I lived next to the hospital in a barrack, and on Saturdays and Sundays I set off to check how much blood I had and what types – nothing else interested me," recalls T. Yaryoma. Once Fatykh Minnebaevich invited me to the rounds. We went to the ward, and there was one of the patients – a soldier who had a ruptured liver due to an injury at work. We ran out of blood then. So Fatykh Minnebaevich around all patients talking about this soldier to me: "Do you know that he's going to die because of you?" I flew out of the ward like a bullet, I thought I would quit and go to work on a construction site – it was so insulting, no one had ever insulted me like that! I shut myself up in my room and burst into tears. Nurse said, that Khaibullin is calling you. I say, "I won't go." The nurse ran away, and then came back again: "The chief doctor is calling to the operating room." Well, I think something's wrong, I should go. I said: "Fatykh Minnebaevich, I came." And he asks: "Are you crying, perhaps?". I don't say anything. And he continues: "I'll finish it, and then we'll talk about it. You know how hotheaded I am. I'm sorry, okay?" And I left without a word. It was a shame that I was scolded for nothing, in front of everyone, and even more so in front of a dying patient. That guy, by the way, recovered, and I forgave Fatykh Minnibaevich, of course."
Once Fatykh Minnebaevich called the head nurse and said, "Tanya, I need us to arrange an emergency medical setting. Figure it out." And they allocated a small room, assigned Tamara Karnaukhova and Galya Studenkova, who had just graduated from the Yelabuga medical and obstetric school, to the new service.
"It's scary to remember that time. During the day, it was possible to admit the calls, but there was nothing to transport urgent patients, the drivers of passing cars did not stop. I complained to the police chief Tarakanov. He gave me a cardboard with a red circle drawn on it. Seeing such a sign in the nurse's hand, the drivers began to stop and take the patients. We felt relieved when we received the UAZ."
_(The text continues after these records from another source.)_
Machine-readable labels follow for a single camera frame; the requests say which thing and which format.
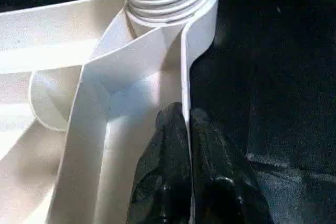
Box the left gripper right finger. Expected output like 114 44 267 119
190 107 275 224

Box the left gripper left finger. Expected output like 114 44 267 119
126 103 193 224

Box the white plastic table top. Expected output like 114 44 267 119
0 0 221 224
In difficult times, Tatyana Akimovna relied only on the family: "Sometimes, the commission arrives, they all need to be fed, while you clear the tables, and it’s already two or three o'clock in the morning. The commission takes you home, and there the husband boils the kettle: "You're probably hungry, let's at least drink some tea, and sit down." So I still live so with gratitude in my heart. The most important thing for any doctor is to treat his patients without arrogance, with kind soul, in a human way, without rudeness and division into ranks. And with colleagues, too, it is also necessary behave without anger and gossip."